Currently, CAR-T therapy has achieved significant efficacy in hematological neoplasms, and multiple products have been approved for market worldwide. However, there are still many challenges in the treatment of solid tumors. We are committed to developing CAR-T technology for solid tumors and currently has three technology platforms with independent intellectual property rights: Trans-CAR^®, Boost-CAR^®, and R-Star. Clinical trials of solid tumor CAR-T targeting CLDN18.2, GUCY2C and other targets have been carried out at a number of Grade A tertiary hospitals, and relevant data have initially shown controllable safety and good clinical efficacy.

NK cells can quickly and directly kill tumor cells without recognizing tumor-specific antigens, and have a broad-spectrum and efficient anti-tumor effect, which shows a broad prospect in tumor immunotherapy. The CAR-NK cells, as modified by the CAR structure, exhibit stronger targeted killing ability against tumor cells, demonstrating excellent anti-tumor activity for both hematologic and solid tumors.

CAR-NK therapy has good anti-tumor activity, high safety and can be produced on a large scale . It is a general-purpose, ready-to-use product and a new hope for tumor treatment. Clinical studies have shown that it has significant clinical advantages. On the one hand, CAR-NK cells can be used allogeneously, making it possible to become a off-the-shelf generic product; on the other hand, CAR-NK cells have a low incidence of cytokine release syndrome (CRS) and higher safety; third, CAR-NK cells have low sensitivity to the inhibitory effect of the tumor microenvironment.

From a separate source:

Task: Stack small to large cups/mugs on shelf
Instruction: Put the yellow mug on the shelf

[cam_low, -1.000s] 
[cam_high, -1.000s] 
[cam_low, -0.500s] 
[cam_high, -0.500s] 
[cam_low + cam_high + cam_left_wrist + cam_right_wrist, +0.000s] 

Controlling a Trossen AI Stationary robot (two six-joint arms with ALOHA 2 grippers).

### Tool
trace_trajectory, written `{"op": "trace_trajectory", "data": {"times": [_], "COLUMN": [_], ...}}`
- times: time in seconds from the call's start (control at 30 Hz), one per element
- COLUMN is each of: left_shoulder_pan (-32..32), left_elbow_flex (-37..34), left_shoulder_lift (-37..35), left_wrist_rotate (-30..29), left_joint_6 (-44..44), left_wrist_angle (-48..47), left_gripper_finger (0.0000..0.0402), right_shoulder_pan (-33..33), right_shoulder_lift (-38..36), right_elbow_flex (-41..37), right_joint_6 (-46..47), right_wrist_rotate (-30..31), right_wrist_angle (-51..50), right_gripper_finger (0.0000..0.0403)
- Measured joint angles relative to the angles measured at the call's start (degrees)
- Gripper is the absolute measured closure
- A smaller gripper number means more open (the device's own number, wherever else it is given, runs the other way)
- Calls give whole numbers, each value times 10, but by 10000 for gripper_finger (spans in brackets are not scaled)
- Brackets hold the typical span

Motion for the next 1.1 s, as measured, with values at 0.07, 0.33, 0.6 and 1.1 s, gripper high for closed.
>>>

The group's research and development of CAR-NK technology aims to develop universal off-the-shelf immune cell innovative drugs for solid tumors, greatly reduce the production cost of cell products and benefit more patients. At present, the company has built a lentiviral transfection platform for NK cells, which solves the problem of low efficiency of lentiviral transfection into NK cells, and the transfection rate reaches more than 70% while MOI=3 and VCN＜5. At the same time, in response to the problem that NK cells do not survive for a long time in the body, the company has developed the candidate product iCAR-NK.

The project won the first prize in the final of the 2020 Harbin Institute of Technology Global Alumni Innovation and Entrepreneurship Competition, which used in vitro-induced chondrogenic stem cells to treat degenerative osteoarthritis. The mechanisms of action are as follows:

1. Differentiate into chondrocytes, repair and regenerate cartilage tissue

2. Immune regulation, suppression of inflammation

3. Secrete a variety of cytokines to reduce the destruction of bone joints and synovium

4. Inhibit the expression of MMPs and promote the regeneration of articular cartilage

5. Regulate signaling pathways to reduce osteoarthritis progression

Due to the in vitro-induced chondrogenic stem cell technology, the efficiency of differentiation stem cells into chondroblasts is higher. Currently, dual registration of stem cell clinical research is underway.